Schuppen und offene Depots für Brennmaterial.
(Taf. XX und XXI.)
§. 61.
Brennmaterial.
Beim Eisenbahnbetrieb kommt (Heizungs-, Feuerungs- oder) Brennmaterial zu
nachstehenden Zwecken in Anwendung:
1) für die Heizung der Locomotiven,
2) für die Heizung der Wagen,
3) für das Vorwärmen des Wassers auf den Wasserstationen,
4) für den Pumpenbetrieb auf den Wasserstationen,
5) für den Werkstättenbetrieb und
6) für die Beheizung von Diensträumen.
Im Vorliegenden soll nur von jenen Baulichkeiten die Rede sein, welche sich
auf das unter 1. angeführte Brennmaterial beziehen. Zum Heizen der Locomotiven
verwendet man bekanntlich:
a) Kohle (Steinkohle, Anthracit, Braunkohle),
b) C o k e s,
c) Torf und
d) Holz.
Diese Materialien werden, bevor sie in den Tender gelangen, gewissen Manipu-
lationen unterzogen, die man allgemein als „Magaziniren“ bezeichnen kann. Dieses
Magaziniren besteht aus zwei Hauptoperationen:
a) aus dem Abladen und Aufstapeln der Materialien, sei es unter Dach oder
im Freien;

b) aus dem Aufladen in die Tender, sei es mittels Körben, in welche das Brenn-
material gepackt wurde, sei es in anderer Weise.

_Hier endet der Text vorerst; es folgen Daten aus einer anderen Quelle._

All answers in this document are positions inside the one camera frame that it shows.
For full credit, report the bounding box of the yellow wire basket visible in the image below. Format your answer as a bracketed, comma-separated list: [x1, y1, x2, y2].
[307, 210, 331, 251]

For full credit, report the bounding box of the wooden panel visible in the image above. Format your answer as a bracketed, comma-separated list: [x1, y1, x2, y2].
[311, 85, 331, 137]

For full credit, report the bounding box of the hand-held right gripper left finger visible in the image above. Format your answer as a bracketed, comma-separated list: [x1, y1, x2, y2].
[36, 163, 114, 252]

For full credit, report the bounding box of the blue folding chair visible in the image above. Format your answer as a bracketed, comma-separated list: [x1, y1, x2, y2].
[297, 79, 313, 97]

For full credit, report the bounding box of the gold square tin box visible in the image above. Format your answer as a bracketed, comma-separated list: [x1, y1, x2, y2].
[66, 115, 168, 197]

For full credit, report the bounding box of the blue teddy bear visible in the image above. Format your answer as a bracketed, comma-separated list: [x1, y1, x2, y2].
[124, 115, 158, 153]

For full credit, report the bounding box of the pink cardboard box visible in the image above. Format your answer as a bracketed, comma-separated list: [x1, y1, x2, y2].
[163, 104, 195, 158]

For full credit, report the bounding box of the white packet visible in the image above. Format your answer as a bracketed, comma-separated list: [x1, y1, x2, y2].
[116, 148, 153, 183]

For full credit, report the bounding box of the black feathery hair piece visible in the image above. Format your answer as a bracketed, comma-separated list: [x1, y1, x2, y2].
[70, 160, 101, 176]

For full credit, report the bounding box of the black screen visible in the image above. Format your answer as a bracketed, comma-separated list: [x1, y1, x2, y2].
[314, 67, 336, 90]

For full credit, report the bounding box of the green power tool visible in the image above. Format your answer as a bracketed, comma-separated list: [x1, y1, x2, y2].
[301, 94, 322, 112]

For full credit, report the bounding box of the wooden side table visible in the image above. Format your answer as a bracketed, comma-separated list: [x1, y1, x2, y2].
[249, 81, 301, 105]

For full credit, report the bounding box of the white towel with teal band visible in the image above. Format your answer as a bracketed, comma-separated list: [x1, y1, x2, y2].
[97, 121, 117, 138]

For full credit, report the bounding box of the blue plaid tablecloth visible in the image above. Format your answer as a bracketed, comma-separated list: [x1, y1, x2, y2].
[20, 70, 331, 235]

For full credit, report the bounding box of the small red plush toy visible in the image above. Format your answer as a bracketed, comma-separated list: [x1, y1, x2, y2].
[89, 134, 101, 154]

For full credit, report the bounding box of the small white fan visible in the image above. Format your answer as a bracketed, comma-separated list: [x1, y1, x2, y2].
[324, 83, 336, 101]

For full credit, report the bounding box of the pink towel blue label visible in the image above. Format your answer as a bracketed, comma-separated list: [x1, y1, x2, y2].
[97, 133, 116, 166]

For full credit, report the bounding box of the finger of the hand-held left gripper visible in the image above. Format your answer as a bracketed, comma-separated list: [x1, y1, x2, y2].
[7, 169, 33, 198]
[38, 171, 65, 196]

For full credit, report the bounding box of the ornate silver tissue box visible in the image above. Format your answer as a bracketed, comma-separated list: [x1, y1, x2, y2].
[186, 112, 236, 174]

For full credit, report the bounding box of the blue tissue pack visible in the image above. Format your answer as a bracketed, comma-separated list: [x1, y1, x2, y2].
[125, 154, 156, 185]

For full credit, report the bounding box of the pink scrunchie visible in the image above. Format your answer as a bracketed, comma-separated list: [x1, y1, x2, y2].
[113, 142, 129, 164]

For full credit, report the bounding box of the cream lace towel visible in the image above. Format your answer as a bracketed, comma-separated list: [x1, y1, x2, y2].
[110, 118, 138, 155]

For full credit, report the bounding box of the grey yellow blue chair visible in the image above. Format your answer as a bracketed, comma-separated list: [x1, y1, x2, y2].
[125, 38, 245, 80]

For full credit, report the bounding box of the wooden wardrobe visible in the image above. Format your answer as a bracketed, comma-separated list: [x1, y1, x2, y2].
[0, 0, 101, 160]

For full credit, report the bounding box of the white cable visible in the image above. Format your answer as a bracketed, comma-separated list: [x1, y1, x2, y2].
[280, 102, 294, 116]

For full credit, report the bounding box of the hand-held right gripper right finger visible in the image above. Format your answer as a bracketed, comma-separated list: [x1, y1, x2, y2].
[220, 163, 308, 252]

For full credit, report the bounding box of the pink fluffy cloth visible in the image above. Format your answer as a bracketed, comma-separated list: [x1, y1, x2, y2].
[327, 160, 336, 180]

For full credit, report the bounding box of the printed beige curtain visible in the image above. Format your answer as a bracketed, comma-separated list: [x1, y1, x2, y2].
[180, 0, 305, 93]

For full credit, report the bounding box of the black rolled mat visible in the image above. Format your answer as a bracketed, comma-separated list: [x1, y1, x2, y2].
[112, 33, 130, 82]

Betreff der erstgenannten Manipulation, die man „Magazinirung im engern
Sinne“ nennen könnte, muss man unterscheiden, ob das Material im Freien lagern
darf (wie Steinkohle, Braunkohle, Anthracit, Briquets) oder nicht (wie Cokes, Torf,
Holz); hiernach richten sich die baulichen Vorkehrungen.
Wie schon im I. Theile (in §. 9, S. 20 unter 13) gesagt wurde, zerfallen die
Schuppen und offenen Depots für Brennmaterial in zwei Gruppen, und zwar in solche,
bei denen die Maschinen Zeit haben, ihren Bedarf am Materialplatz selbst zu nehmen,
und solche, wo die Locomotiven am Zuge gespeist werden sollen. Im letztem Falle
dienen in der Regel sogenannte Bühnen oder Ladebühnen, während bei der erstem
Gruppe von Depots entweder Schuppen oder Lagerplätze im Freien in Betracht
kommen.
Ueber die Stellung solcher Baulichkeiten auf den Stationen ist schon im I. Theile
(an der eben citirten Stelle und in §. 41 auf S. 112, §. 59 auf S. 148, §. 110 auf
S. 256) das Erforderliche gesagt worden. Es wäre nur noch in Erinnerung zu bringen,
dass (wie schon im vorhergehenden Kapitel bemerkt wurde) die Schuppen und sonstigen
Depots für Kohle und Cokes nicht selten mit Wasserstationen vereinigt, bez. an diese
angebaut sind.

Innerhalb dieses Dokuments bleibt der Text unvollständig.